SARS-CoV-2 attacks the alveolar sacs by penetrating pneumocytes of the lung in the alveolar sacs, where gas exchange occurs. It does this in asymptomatic and symptomatic patients. That is where the virus replicates and survives. The attacked pneumocytes die or are severely damaged. At this point if things go okay, the patient can recover. But, here is what else happens. Type 1 pneumocytes, those that are exposed to lung gases, get destroyed and are then replaced by Type 2 pneumocytes, those that normally are underneath Type 1. They cannot fulfill the role of T1P. Then, because of the invasive nature of SARS virus, lymphocytes invade the alveolar sack, filling it with lymphatic pus. They will kill off the Type 1 cells that have virus. These are the cells that do gas exchange. Everybody will end up with some type of reduced gas exchange at the end of this disease. But, the job of Type 2 is to regenerate and differentiate into Type 1 cells upon their death. So, there is that. But, in this disease, the regeneration of Type 1 cells can be blocked by the development of fibrosis, which means those nice little Type 2s will not be able to complete their mission. And, when that happens to that alveoli, game over for that spot on the lung to recover. That spot is now gone for the duration and no more gas exchange at that location.

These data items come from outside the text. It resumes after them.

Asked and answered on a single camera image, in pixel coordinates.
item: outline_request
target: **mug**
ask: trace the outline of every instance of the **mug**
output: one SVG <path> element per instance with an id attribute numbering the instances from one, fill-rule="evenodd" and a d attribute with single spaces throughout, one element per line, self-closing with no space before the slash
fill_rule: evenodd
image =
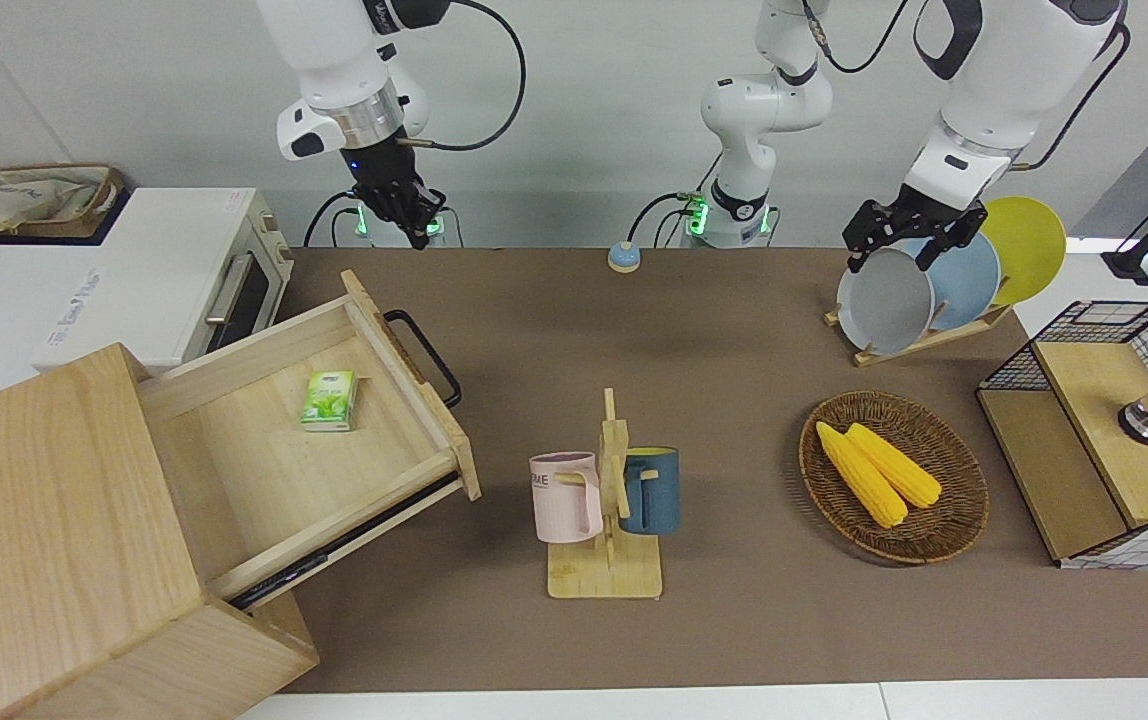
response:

The sequelae of the disease, or after the disease is either flu like symptoms, pneumonia, acute respiratory distress syndrome (really bad news), the diffuse alveolar damage (see above but in a grand scale), hypoperfusion of organs (lack of blood supply), which leads to multi systemic organ failure.
The key after disease onset is DAD, which is not fully understood why this coronavirus can show with DAD in asymptomatic (no shown symptom) patients.
But, here we are discussing opening training camp. We all want to see more glory from this years squad. We desire to see spring football, summer camps, fall games, winter bowl (NC game, of course!).
And, I want to see no DAD in our team. I am not sure how to ensure that happens. Do we social distance? Do we test and isolate the team from society during camp? Do we test every kitchen worker, team trainer, coach, administrator, delivery guy, janitor that comes in contact with the team to ensure that none of the team member has the side effect of DAD? I don't know. That is a decision above my pay grade. What I do know, is this is not a disease I want to have. I don't wish it upon anybody, young or old. DAD can and is occuring in the young to some degree in all cases. Most are very limited. But, some, are noticeably worse in young people. I don't have the numbers. This is an area of Covid-19 where we won't know for a while what are the numbers.
This search for numbers will open up society. It was just yesterday that a national plan for testing was approved. We are still working out the supply chain, getting testing to be more reliable, and for it to be widely available.
I will not be responding to posts. Argue among yourselves.